Six must-see works from Art Basel’s free public art program

by godlove4241
0 comment

With its site-specific installations dotted around the city, this year’s Basel Parcours project takes visitors outside of Messeplatz to places usually (and sometimes still) inaccessible. From private gardens to libraries to works suspended from bridges and circled by traffic, this year’s program – curated by Samuel Leuenberger, founder and director of the non-profit exhibition space SALTS – opens up the geography from the city.

Parcours is free to the public, including visitors, but, perhaps more importantly, to those who live in the city year-round. “It’s also a very special time for the people of Basel because they can see places they would never see,” Leuenberger tells us as he walks us through this year’s highlights.

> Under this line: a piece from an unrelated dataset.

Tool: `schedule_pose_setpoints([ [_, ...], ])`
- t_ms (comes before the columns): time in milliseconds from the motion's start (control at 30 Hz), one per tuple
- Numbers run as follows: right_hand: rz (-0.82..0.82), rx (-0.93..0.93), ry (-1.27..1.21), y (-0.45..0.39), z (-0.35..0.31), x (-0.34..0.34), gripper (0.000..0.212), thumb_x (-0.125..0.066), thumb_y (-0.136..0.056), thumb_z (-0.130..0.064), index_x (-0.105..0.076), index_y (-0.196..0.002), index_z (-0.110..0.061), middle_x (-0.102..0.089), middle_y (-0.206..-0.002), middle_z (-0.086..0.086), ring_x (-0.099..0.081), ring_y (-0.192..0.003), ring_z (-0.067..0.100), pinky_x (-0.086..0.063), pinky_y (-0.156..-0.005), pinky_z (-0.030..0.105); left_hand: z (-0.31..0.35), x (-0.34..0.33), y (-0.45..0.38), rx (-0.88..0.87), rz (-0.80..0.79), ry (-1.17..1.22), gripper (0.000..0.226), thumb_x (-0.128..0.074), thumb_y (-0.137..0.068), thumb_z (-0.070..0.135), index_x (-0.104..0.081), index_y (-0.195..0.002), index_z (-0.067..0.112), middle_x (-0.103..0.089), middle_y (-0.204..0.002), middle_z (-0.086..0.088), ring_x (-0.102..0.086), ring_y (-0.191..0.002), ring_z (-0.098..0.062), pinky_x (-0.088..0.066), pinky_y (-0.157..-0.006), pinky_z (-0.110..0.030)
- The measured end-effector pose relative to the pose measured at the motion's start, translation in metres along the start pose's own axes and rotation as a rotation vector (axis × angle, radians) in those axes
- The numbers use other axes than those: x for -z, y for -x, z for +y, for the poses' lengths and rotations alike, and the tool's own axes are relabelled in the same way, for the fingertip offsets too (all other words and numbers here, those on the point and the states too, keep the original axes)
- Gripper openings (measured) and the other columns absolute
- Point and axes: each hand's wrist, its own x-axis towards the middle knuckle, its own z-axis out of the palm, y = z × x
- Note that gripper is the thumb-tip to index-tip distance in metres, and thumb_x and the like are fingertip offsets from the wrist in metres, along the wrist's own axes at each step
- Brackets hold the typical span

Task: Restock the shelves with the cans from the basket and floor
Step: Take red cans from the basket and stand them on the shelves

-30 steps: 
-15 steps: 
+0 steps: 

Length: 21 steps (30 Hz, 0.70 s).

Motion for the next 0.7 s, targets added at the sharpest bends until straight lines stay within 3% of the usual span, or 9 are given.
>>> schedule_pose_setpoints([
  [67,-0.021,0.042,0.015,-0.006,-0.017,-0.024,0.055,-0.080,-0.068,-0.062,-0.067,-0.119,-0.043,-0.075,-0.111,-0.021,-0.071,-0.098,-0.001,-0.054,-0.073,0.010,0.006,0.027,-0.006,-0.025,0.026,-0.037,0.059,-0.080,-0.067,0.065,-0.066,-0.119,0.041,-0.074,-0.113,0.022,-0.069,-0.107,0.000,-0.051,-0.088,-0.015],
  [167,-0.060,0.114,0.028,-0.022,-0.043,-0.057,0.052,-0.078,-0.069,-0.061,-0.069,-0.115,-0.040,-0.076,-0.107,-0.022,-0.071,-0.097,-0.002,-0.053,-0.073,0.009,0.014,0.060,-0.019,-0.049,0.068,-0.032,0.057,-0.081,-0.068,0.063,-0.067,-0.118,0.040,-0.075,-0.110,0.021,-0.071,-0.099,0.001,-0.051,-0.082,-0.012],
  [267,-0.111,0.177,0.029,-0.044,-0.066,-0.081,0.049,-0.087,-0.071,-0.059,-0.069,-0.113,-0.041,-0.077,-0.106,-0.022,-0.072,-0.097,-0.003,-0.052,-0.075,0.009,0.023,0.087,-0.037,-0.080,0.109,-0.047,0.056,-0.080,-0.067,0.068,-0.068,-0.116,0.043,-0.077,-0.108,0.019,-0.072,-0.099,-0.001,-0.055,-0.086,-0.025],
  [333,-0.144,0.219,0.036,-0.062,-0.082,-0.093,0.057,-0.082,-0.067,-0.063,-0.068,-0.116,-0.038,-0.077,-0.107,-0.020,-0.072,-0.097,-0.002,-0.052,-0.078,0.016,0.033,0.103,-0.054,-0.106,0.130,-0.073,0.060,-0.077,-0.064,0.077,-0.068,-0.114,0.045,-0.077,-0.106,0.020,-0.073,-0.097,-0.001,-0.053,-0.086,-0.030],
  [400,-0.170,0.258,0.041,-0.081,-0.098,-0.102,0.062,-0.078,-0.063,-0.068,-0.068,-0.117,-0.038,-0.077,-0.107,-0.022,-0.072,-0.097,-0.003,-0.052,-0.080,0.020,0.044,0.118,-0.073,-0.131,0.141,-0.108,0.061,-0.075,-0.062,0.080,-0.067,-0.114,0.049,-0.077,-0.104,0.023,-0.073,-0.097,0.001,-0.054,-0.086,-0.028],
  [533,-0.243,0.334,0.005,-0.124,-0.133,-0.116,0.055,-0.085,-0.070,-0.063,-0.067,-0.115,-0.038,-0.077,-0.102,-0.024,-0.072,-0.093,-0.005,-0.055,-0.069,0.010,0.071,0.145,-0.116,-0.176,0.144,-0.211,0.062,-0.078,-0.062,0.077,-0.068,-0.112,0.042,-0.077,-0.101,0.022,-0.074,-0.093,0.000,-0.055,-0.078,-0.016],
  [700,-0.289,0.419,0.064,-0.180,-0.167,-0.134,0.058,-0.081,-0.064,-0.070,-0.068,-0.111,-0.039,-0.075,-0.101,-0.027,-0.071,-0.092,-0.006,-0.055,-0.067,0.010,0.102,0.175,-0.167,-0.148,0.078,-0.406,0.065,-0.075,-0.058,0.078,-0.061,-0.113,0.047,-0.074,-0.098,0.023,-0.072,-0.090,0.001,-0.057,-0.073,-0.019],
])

Melike Kara at UBS Geschäftsstelle Aeschenvorstadt david owens

Melike Kara

UBS Geschäftsstelle Aeschenvorstadt

“Kara’s work is centered on the constitution of archives of Kurdish knowledge. She collects all kinds of images: her own photographs, family photos, historical works, things she finds online. You can see some of these photos on these large canvases – on the back are abstract paintings by the artist. These are inspired by Kurdish tapestry design, but they are also contemporary explorations. Kara, whose work also pertains to architecture, has created a canopy-like structure that sits beneath the UBS lobby oculus, providing a backlight to the database of images pasted throughout the construction.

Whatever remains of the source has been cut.